=== WHAT TO WORK ON ===
Below are some records; output exactly the lines from the line with "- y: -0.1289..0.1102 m" to the line with "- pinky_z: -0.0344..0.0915", both ends kept, and nothing more.

===== MATERIAL SHOWN =====

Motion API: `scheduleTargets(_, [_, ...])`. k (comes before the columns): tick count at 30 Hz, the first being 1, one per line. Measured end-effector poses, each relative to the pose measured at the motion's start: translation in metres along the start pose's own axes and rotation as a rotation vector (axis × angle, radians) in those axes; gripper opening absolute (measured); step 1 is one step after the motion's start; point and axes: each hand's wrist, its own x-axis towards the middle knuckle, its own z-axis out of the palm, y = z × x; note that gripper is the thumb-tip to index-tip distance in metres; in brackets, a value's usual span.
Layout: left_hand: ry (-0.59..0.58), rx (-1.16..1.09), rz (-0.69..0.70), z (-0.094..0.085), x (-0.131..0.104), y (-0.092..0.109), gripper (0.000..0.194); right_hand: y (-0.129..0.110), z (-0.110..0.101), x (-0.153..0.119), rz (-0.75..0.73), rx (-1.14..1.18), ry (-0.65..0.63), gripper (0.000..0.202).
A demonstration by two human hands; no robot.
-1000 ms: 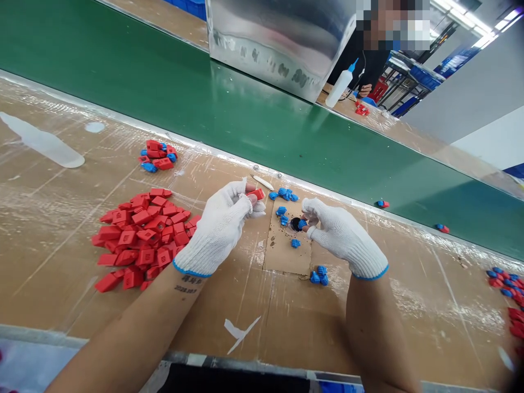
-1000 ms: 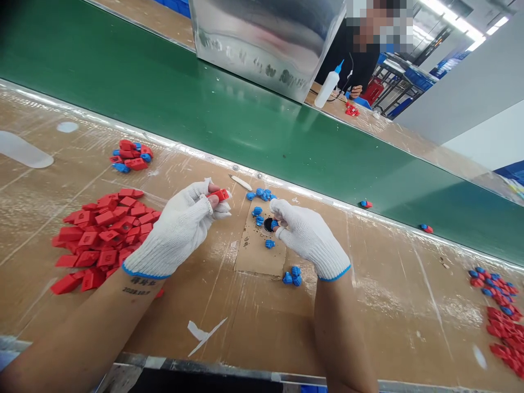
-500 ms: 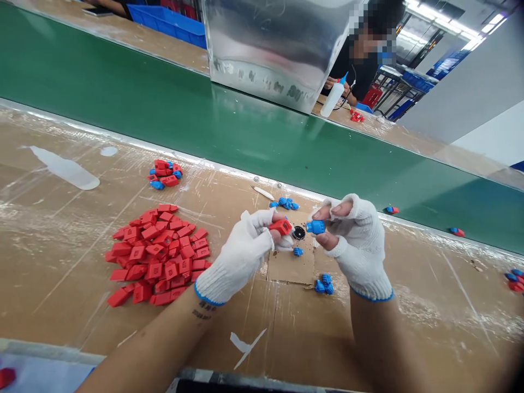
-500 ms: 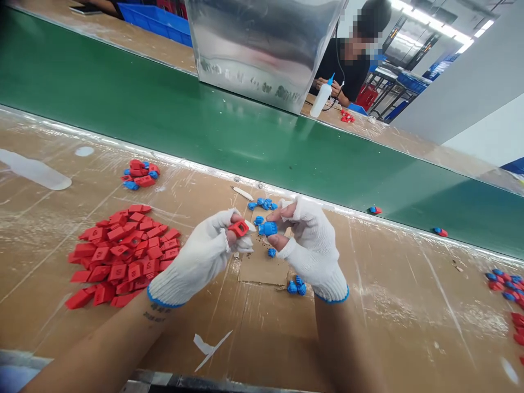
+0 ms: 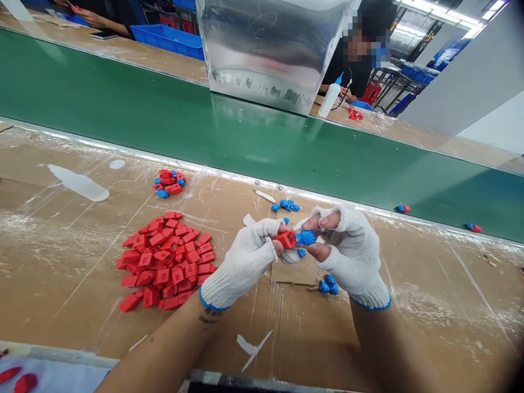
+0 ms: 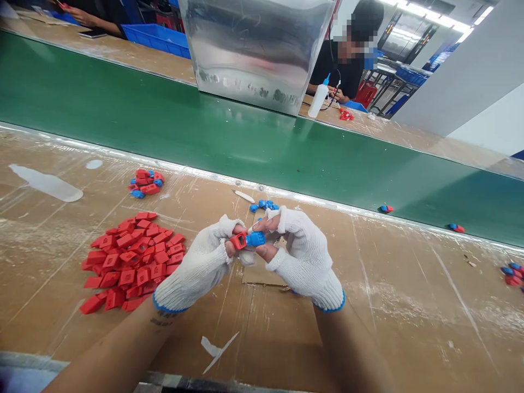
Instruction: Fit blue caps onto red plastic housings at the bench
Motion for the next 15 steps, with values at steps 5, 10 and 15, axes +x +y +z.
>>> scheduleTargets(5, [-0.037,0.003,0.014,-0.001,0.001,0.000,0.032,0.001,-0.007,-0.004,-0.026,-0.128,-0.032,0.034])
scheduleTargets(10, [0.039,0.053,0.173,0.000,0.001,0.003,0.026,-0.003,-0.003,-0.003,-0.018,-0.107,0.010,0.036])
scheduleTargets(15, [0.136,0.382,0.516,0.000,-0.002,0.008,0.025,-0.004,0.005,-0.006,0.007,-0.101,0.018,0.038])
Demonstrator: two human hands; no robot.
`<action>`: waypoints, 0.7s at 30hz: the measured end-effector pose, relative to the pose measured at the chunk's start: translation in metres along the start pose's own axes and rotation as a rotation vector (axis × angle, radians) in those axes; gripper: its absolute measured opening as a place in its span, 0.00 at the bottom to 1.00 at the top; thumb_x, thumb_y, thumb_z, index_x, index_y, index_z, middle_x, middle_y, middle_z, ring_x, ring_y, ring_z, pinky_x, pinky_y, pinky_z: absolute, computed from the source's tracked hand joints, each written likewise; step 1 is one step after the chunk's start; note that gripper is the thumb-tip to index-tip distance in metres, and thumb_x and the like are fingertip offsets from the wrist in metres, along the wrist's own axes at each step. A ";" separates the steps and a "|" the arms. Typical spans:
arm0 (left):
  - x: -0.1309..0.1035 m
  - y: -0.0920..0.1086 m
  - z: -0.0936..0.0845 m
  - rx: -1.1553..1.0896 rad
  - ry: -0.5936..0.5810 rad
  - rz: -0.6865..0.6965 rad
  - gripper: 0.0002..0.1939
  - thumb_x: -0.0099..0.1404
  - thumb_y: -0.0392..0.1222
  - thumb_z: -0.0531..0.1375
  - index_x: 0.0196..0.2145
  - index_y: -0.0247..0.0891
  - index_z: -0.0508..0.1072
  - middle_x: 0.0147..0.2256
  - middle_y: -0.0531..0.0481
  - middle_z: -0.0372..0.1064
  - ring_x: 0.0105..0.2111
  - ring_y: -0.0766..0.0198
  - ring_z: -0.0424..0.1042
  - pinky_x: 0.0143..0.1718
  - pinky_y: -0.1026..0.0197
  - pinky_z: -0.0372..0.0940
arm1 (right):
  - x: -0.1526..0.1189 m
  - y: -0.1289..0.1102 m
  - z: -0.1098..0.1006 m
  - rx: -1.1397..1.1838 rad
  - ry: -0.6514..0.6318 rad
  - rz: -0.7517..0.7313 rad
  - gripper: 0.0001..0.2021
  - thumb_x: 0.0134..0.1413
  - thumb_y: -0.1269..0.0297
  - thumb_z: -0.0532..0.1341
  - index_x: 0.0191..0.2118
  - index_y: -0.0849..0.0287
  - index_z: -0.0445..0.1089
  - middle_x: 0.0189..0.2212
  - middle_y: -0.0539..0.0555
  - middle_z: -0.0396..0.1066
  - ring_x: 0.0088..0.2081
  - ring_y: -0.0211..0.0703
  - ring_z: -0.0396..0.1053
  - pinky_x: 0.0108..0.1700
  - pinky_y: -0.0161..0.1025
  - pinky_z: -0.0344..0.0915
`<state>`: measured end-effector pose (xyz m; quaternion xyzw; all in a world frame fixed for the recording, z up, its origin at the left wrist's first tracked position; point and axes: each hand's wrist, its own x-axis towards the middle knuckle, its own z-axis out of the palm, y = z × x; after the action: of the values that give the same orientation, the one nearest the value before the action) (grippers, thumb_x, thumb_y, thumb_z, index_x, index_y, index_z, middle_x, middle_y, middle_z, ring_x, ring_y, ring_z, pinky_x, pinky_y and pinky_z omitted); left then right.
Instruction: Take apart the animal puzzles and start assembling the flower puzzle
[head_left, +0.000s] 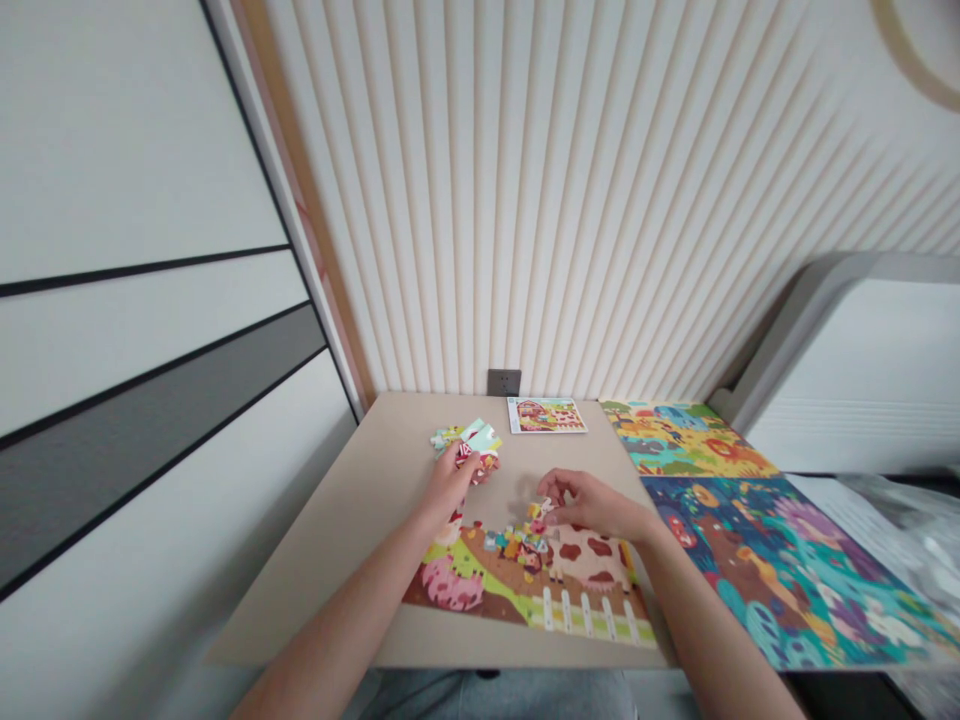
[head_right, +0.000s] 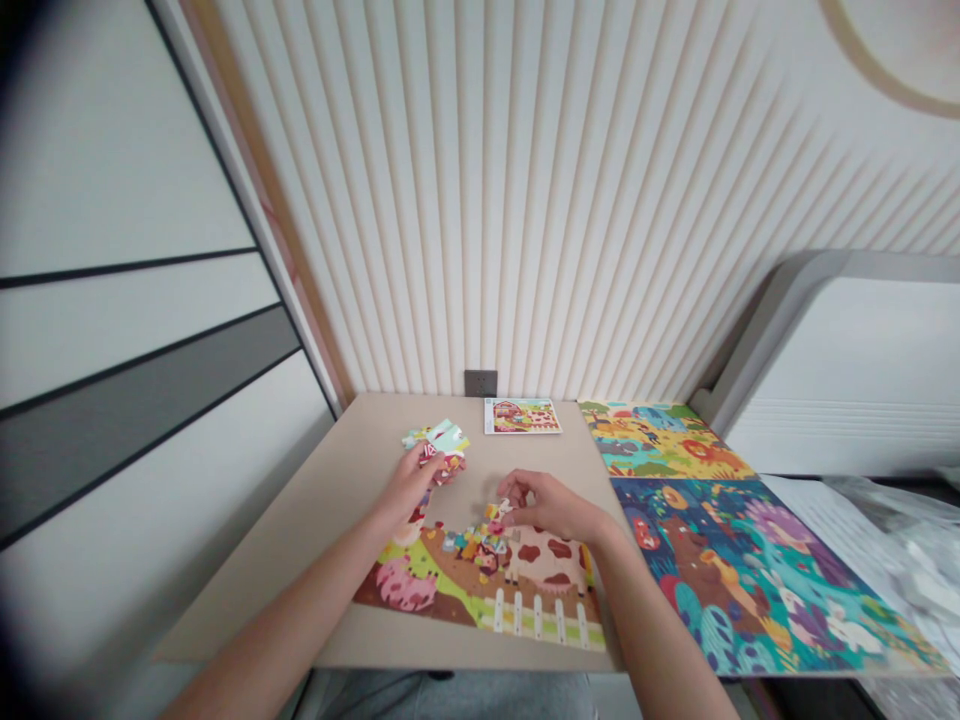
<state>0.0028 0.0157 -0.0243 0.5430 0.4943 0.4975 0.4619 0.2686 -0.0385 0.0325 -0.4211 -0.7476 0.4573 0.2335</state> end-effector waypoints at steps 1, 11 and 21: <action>0.000 0.001 -0.001 -0.007 -0.017 0.012 0.18 0.65 0.52 0.60 0.48 0.40 0.70 0.42 0.46 0.78 0.38 0.57 0.78 0.37 0.60 0.71 | -0.001 -0.004 0.002 0.046 -0.019 -0.007 0.21 0.50 0.51 0.69 0.48 0.56 0.72 0.31 0.48 0.70 0.30 0.39 0.65 0.31 0.34 0.62; 0.021 0.003 -0.036 0.401 0.349 0.212 0.11 0.66 0.49 0.56 0.39 0.40 0.69 0.33 0.49 0.75 0.33 0.59 0.75 0.36 0.61 0.65 | 0.014 0.006 0.033 -0.368 -0.186 -0.160 0.32 0.42 0.52 0.74 0.56 0.53 0.73 0.36 0.50 0.68 0.35 0.41 0.65 0.40 0.36 0.64; 0.049 -0.026 -0.060 0.745 0.432 0.157 0.12 0.65 0.49 0.55 0.37 0.39 0.71 0.34 0.42 0.73 0.38 0.50 0.74 0.41 0.53 0.66 | 0.011 0.017 0.030 -0.268 -0.170 -0.098 0.22 0.42 0.59 0.74 0.45 0.57 0.73 0.37 0.49 0.67 0.34 0.39 0.64 0.35 0.33 0.61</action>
<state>-0.0585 0.0672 -0.0409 0.5921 0.6824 0.4209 0.0810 0.2480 -0.0393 0.0028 -0.3711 -0.8387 0.3756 0.1332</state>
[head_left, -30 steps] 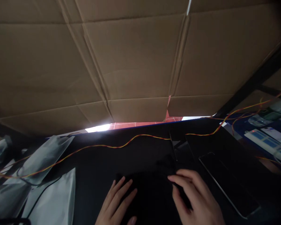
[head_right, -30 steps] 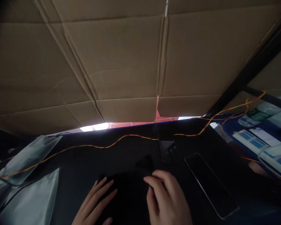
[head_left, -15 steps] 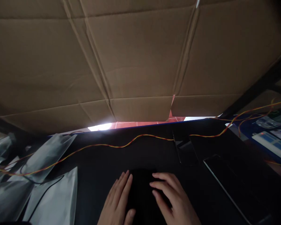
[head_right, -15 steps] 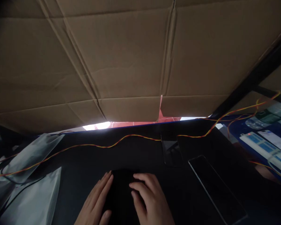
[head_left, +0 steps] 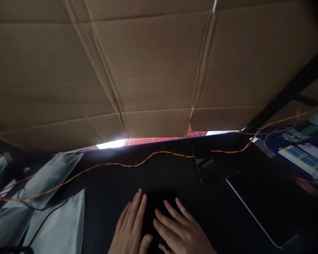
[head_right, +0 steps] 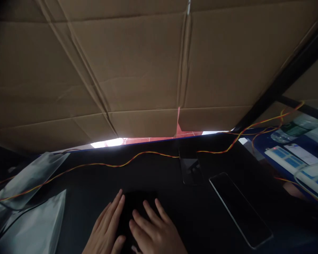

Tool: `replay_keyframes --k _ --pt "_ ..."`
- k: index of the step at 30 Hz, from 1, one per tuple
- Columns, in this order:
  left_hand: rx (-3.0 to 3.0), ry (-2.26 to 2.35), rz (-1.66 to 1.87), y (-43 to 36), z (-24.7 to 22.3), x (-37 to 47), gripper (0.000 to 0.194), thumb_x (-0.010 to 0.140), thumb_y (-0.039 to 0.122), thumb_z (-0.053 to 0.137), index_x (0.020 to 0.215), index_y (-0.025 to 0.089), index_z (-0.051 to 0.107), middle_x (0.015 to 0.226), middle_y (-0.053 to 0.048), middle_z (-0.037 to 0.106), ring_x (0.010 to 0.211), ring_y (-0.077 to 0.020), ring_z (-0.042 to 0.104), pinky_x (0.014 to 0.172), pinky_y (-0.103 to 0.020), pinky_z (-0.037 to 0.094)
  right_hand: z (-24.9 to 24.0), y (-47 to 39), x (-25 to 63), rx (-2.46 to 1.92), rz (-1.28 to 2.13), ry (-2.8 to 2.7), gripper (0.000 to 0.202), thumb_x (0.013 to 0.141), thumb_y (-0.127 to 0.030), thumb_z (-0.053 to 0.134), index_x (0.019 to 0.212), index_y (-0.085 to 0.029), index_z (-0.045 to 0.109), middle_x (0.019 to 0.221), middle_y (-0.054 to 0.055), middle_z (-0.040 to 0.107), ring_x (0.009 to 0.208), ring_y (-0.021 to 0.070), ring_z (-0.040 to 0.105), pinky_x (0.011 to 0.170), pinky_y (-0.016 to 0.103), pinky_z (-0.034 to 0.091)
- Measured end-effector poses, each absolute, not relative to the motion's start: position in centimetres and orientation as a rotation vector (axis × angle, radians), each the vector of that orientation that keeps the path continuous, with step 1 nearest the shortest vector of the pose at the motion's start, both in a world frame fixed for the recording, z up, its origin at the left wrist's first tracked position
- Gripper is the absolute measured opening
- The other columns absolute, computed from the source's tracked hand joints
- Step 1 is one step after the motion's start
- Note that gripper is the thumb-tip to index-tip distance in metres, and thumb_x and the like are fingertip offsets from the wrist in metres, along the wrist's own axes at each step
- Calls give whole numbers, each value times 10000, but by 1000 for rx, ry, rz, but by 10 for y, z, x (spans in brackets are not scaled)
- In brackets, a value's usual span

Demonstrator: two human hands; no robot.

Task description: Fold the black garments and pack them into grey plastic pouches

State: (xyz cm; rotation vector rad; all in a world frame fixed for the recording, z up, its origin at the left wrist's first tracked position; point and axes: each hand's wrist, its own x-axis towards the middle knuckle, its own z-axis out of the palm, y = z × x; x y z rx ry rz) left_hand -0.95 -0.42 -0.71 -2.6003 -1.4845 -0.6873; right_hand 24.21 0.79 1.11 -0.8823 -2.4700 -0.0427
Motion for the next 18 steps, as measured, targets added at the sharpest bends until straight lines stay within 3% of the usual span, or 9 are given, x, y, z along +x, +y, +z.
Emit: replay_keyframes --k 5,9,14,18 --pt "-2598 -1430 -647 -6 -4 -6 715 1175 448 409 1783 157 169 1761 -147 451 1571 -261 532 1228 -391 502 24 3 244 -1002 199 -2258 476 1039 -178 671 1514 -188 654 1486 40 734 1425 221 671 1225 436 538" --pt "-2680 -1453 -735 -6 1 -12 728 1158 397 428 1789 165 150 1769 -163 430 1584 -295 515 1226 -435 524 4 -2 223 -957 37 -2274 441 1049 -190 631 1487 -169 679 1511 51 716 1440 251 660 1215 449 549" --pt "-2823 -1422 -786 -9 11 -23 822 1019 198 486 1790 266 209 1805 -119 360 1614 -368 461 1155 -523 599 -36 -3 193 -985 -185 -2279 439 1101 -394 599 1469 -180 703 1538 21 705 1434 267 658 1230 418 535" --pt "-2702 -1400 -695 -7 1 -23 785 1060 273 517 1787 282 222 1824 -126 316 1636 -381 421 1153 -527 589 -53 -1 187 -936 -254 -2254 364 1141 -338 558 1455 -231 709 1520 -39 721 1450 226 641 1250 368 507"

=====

=== RESULT OF THIS TASK ===
  - y: -0.1289..0.1102 m
  - z: -0.1098..0.1006 m
  - rx: -1.1397..1.1838 rad
  - ry: -0.6514..0.6318 rad
  - rz: -0.7517..0.7313 rad
  - gripper: 0.0001..0.2021
  - thumb_x: 0.0134..0.1413
  - thumb_y: -0.1269..0.0297
  - thumb_z: -0.0532..0.1341
  - index_x: 0.0191..0.2118
  - index_y: -0.0849..0.0287
  - index_z: -0.0445..0.1089
  - middle_x: 0.0189..0.2212
  - middle_y: -0.0539..0.0555
  - middle_z: -0.0396..0.1066
  - ring_x: 0.0088..0.2081
  - ring_y: -0.0211..0.0703
  - ring_z: -0.0396..0.1053
  - pinky_x: 0.0108..0.1700
  - pinky_y: -0.0161..0.1025
  - pinky_z: -0.0344..0.0915

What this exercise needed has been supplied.